Clin Exp Immunol. 2013 Feb;171(2):186-94. doi: 10.1111/cei.12002.
Treatment of common variable immunodeficiency disorders (CVID) is based on replacement therapy using intravenous (i.v.) or subcutaneous (s.c.) immunoglobulin (Ig)G. Interindividual variation of IgG dose is common. A total of 380 CVID patients on stable IgG replacement from two prospective cohorts were analysed. An 'efficiency' index was defined as the ratio of serum IgG trough level minus IgG residual to the average weekly dose of IgG infusion. A reduced efficiency of IgG was associated independently with the i.v. route (P < 0·001) and with the presence of at least one CVID disease-related phenotype (lymphoproliferation, autoimmune cytopenia or enteropathy) (P < 0·001). High IgG efficiency was noted in patients homozygotes for the variable number tandem repeat (VNTR) 3/3 polymorphism of the neonatal Fc receptor gene [IgG Fc fragment receptor transporter alpha chain (FCGRT)] promoter, and this was particularly significant in patients treated with IVIG (P < 0.01). In a multivariate analysis, FCGRT VNTR 3/3 genotype (P = 0·008) and high serum albumin (P < 0·001) were associated independently with increased efficiency of i.v. Ig.
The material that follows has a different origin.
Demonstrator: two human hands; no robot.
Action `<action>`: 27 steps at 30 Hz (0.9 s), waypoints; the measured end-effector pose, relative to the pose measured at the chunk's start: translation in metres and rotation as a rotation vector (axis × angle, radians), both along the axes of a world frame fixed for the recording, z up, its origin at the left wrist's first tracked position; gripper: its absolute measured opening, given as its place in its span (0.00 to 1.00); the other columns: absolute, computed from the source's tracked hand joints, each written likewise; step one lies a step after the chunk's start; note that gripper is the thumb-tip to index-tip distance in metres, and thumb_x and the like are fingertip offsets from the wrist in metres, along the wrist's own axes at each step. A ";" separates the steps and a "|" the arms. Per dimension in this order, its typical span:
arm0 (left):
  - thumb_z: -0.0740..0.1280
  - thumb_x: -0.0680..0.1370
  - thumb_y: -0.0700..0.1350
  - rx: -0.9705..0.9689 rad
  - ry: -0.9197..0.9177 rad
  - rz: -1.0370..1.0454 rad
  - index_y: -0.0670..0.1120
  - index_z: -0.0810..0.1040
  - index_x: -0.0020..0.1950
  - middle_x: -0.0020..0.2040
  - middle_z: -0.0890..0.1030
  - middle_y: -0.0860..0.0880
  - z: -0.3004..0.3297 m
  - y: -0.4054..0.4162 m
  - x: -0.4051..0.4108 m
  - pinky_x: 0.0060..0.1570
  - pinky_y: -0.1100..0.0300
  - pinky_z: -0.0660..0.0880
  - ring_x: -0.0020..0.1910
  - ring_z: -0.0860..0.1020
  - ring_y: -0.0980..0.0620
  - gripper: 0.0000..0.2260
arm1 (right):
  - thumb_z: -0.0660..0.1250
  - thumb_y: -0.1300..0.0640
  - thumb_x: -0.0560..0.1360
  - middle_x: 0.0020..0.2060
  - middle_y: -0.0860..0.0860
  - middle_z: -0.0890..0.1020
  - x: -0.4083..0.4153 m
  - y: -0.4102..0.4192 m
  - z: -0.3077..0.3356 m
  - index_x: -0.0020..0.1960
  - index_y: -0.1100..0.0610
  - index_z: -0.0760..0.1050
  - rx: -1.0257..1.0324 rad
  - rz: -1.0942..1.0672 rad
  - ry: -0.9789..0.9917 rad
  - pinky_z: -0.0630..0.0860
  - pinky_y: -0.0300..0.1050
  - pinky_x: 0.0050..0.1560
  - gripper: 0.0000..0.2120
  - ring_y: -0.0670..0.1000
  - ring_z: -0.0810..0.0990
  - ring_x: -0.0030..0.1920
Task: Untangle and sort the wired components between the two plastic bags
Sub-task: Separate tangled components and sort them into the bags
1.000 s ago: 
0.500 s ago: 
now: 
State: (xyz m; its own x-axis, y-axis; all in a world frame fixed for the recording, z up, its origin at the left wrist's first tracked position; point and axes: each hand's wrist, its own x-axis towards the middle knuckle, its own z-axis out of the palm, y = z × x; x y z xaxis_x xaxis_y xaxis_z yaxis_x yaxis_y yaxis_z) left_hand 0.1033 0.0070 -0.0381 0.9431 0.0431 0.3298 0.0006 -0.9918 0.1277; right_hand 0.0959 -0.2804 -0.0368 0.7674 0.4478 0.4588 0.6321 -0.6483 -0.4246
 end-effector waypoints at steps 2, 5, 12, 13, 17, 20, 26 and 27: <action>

治疗常见可变免疫缺陷病(CVID)的方法基于静脉内(i.v.)或皮下(s.c.)免疫球蛋白(IgG)替代疗法。个体间 IgG 剂量的差异很常见。对来自两个前瞻性队列的 380 名稳定接受 IgG 替代治疗的 CVID 患者进行了分析。将“效率”指数定义为血清 IgG 谷值减去 IgG 残留与 IgG 输注的平均每周剂量的比值。与 IgG 效率降低独立相关的因素有 i.v.途径(P < 0·001)和至少存在一种与 CVID 相关的疾病表型(淋巴增生、自身免疫性血细胞减少症或肠病)(P < 0·001)。在新生儿 Fc 受体基因 [IgG Fc 片段受体转运蛋白 alpha 链(FCGRT)] 启动子的可变数量串联重复(VNTR)3/3 多态性的纯合子患者中,观察到 IgG 效率较高,而在接受 IVIG 治疗的患者中,这种情况更为显著(P < 0.01)。在多变量分析中,FCGRT VNTR 3/3 基因型(P = 0·008)和高血清白蛋白(P < 0·001)与 i.v. Ig 效率的增加独立相关。